10 de noviembre de 2010

Comparaciones Papales


Confrontación, originalmente cargada por bernavazqueze.


Comparar la España actual con la de los años 30 en cualquier dimensión resulta tarea harto complicada. Imposible preparar dibujos medianamente semejantes de las dos épocas. Ni el paisaje parece el mismo. Pero sí como ha hecho el Papa de Roma la comparación se lleva al territorio de las tensiones anticlericales la cosa ya es de traca. De la España de aquellos días en las que el pueblo iba siempre detrás de los curas ya fuese con la tea o con el cirio ardiendo, a la actual en la que detrás de los curas ya solo marchan pacíficamente un decreciente coro de ciudadanos no solo nos alejan 80 años.
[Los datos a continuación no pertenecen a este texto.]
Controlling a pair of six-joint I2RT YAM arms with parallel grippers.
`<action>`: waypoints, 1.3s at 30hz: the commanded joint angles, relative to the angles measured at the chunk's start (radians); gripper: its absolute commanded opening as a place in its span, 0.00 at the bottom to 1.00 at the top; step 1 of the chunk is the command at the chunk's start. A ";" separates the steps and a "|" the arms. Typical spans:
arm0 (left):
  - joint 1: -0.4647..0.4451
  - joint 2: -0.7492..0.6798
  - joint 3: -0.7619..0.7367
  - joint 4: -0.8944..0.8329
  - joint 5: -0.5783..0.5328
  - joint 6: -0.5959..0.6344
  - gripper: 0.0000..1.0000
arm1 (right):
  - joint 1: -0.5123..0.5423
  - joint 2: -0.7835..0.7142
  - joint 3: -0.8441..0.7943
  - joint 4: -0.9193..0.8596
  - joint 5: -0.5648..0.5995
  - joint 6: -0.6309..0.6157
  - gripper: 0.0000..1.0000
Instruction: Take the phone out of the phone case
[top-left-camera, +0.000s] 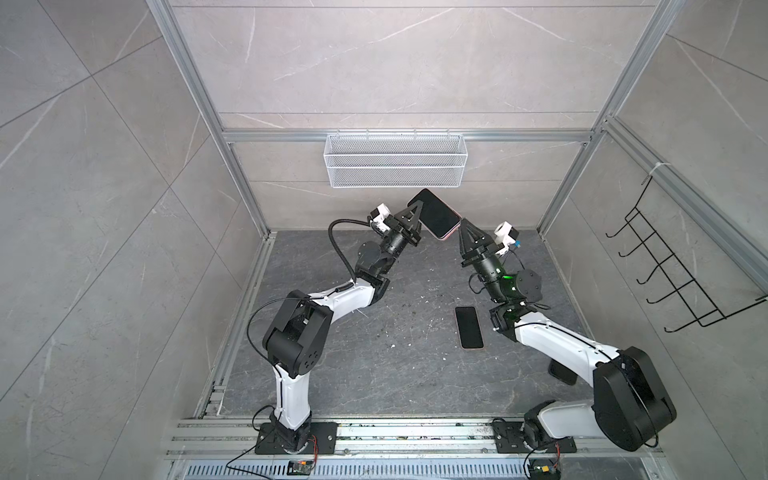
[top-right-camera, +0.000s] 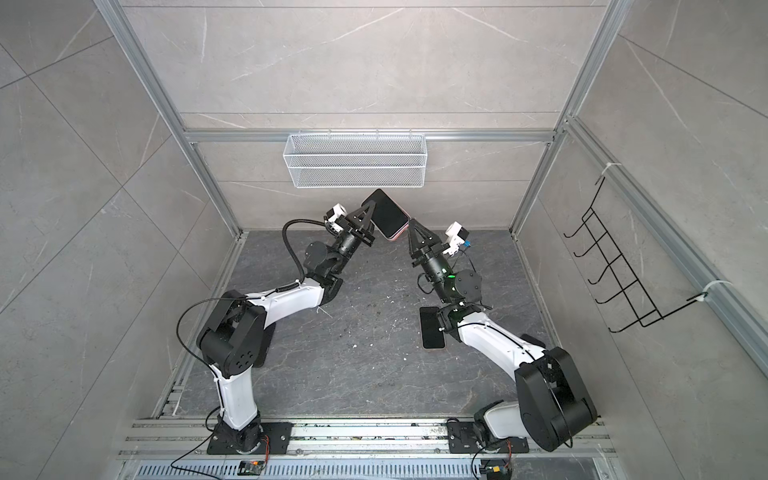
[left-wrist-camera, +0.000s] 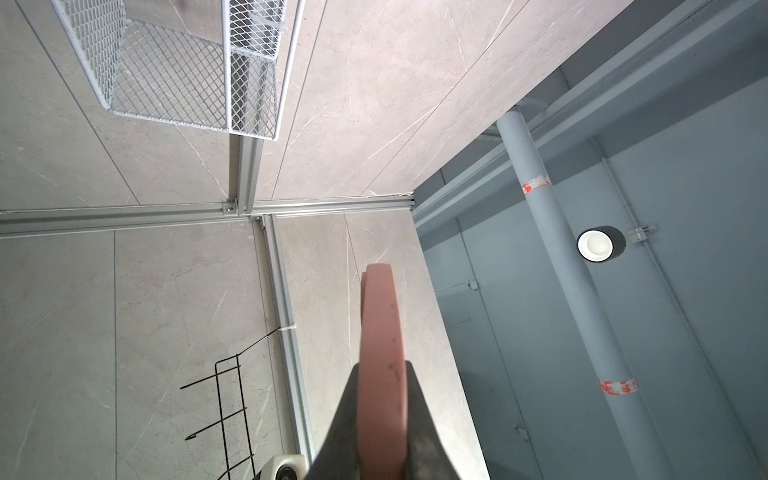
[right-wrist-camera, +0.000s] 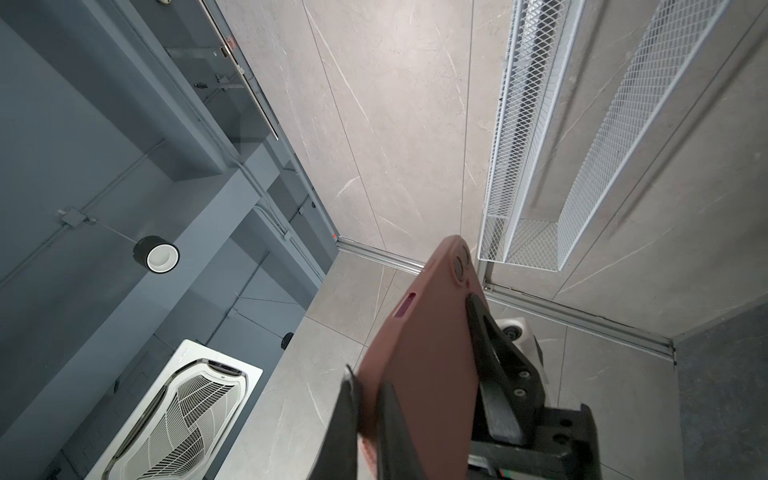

Parece alejarnos de aquello tres siglos.
No puedo entender como este-ya no hace falta acentuar el adjetivo- señor tan reputado como intelectual ha podido pronunciar un dislate tan mayúsculo. O está mal informado- cosa que dudo- o sencillamente no quiso decir lo que dijo y ocurrió simplemente que se le fue la olla. Resucitar mediante invocación aquella época lo descarto totalmente. No está el horno para bollos. No sé qué ganaría la iglesia volviendo a la época de la Cruzada de Franco o sufriendo el martirio de sus feligreses.
Dejémoslo así. Mientras tanto bueno sería que los responsables de la iglesia diesen cuenta de su propio pasado y determinasen que comportamientos suyos pueden haber llevado a la “descristianización” de nuestras sociedades.
Mi madre que ya está la pobre muy mayor y recorre su pasado como quién va de excursión a Cercedilla no hace mas que contarme en los últimos tiempos dos pequeñas anécdotas de la iglesia católica española. La primera de ellas sucede en los años 20 en un pequeño pueblo de Asturias. El cura manda llamar a mi abuela y le dice: “Delfina, me estoy fijando que tu marido no viene por misa los domingos. Le vas a decir que a sus próximos hijos (mi abuela tuve quince partos) yo no les voy a bautizar”. La otra anécdota es de finales de los 40. Mi madre se casa y pide hora en una iglesia de Madrid. No tiene un duro. No puede pagar una ceremonia normal. Le piden al cura que les case en una misa de las 10 o de las 11 de la mañana. El cura les dice que a las ocho de la mañana. “Eso es lo que tiene ser pobre. Que tenéis que madrugar”.
Historias como esta miles. Ya las iglesias no se llenan de paisanos arrastrados a misa por las convenciones o las obligaciones sociales. Ya la gente ni siquiera necesita casarse en la parroquia, los que se casan por cierto. Yo no sé qué tienen que hacer los curas para devolver el fervor clerical a sus seguidores y atraer nuevas fuerzas. Me imagino que invocando las teorías sobre la sexualidad que siguen defendiendo o prohibiendo el uso del condón y de las técnicas médicas celulares o marginando a las mujeres del ejercicio sacerdotal o persistiendo en el empleo de esos rituales medievales exaltando con ellos el valor del oro y de la joyería o…..Para que seguir. Ellos sabrán lo que se hace.